Copy exactly the stretch of data below from the line with "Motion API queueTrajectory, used" through the line with "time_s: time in", including both of those lines.

[Saved entries]
%%
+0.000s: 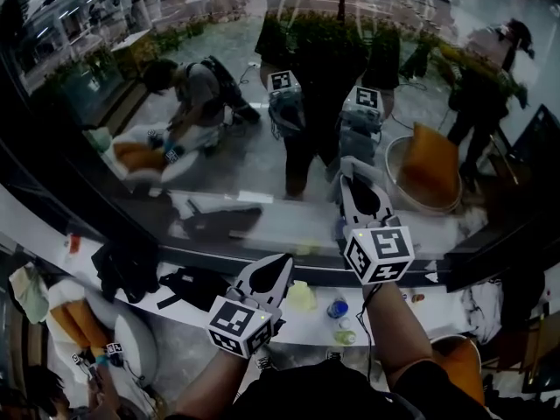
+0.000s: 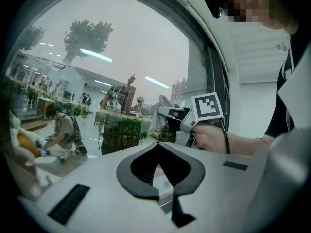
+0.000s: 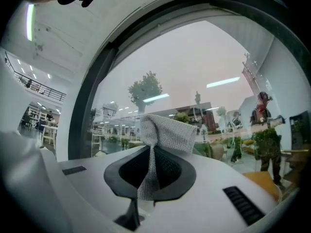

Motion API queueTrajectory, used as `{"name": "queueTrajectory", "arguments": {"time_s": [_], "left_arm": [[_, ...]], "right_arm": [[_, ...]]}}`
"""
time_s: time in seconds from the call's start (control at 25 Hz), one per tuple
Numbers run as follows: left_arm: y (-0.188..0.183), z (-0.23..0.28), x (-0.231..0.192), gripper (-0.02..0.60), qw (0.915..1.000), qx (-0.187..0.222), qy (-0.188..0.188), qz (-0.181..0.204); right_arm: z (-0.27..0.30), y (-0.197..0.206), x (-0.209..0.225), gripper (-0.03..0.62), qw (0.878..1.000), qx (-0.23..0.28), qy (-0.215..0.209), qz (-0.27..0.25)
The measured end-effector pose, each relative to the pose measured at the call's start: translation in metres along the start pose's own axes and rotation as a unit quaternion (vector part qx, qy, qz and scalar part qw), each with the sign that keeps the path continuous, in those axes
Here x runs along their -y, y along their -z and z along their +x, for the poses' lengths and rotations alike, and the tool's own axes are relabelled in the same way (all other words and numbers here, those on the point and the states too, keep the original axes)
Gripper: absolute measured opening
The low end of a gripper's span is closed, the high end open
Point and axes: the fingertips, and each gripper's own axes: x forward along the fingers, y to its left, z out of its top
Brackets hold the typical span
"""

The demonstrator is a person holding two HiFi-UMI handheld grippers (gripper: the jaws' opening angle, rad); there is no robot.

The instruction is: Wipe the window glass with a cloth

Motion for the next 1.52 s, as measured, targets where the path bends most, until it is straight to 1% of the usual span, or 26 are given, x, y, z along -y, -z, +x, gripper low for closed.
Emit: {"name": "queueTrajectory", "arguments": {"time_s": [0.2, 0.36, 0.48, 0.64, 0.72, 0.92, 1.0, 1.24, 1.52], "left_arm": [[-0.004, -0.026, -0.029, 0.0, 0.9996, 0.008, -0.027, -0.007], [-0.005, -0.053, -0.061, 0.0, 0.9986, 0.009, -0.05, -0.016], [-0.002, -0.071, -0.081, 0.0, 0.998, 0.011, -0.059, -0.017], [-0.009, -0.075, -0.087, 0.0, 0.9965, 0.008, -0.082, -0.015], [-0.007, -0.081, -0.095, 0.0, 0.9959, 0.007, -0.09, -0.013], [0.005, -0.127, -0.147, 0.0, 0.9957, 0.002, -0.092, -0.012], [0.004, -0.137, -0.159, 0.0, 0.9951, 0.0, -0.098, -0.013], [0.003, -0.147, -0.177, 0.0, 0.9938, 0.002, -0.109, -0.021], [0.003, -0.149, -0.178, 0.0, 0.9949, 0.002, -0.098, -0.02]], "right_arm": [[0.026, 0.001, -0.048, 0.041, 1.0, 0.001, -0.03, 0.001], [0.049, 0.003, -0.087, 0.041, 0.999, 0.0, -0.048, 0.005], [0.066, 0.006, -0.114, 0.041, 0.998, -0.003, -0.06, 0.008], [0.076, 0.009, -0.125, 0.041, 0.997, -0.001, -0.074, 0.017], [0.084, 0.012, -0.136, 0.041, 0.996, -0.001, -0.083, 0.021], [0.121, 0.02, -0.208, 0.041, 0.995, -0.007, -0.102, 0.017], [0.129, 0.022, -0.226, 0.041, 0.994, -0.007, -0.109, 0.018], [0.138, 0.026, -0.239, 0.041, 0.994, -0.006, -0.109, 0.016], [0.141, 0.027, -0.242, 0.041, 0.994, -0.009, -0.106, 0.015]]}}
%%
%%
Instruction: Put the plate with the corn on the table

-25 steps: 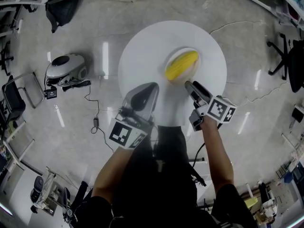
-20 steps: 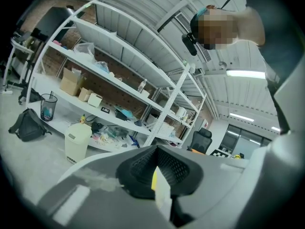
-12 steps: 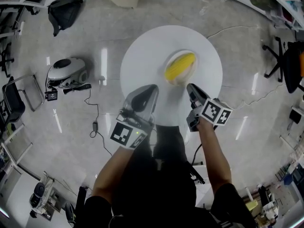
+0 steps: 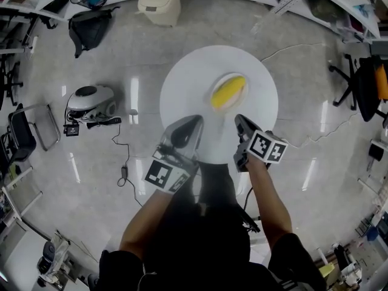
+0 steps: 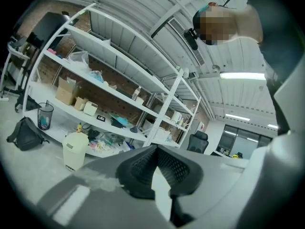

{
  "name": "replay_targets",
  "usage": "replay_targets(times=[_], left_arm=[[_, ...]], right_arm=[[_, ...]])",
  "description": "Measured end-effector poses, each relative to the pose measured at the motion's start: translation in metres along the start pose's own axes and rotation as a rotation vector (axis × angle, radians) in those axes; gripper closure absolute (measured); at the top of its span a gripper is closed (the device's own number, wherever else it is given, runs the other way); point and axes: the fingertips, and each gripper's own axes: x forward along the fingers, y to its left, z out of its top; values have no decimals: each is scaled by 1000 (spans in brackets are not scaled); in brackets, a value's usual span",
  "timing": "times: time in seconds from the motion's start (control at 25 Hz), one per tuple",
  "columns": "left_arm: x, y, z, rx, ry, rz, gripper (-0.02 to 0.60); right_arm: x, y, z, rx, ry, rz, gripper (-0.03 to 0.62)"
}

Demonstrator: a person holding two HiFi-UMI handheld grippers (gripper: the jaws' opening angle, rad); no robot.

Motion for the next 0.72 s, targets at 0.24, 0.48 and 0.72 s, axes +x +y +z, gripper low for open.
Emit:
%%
(EXERCISE RESPONSE)
Motion API queueTrajectory, used as `{"name": "queueTrajectory", "arguments": {"time_s": [_], "left_arm": [[_, ...]], "right_arm": [[_, ...]]}}`
"""
time_s: time in seconds from the call's start (control at 25 Hz), one per tuple

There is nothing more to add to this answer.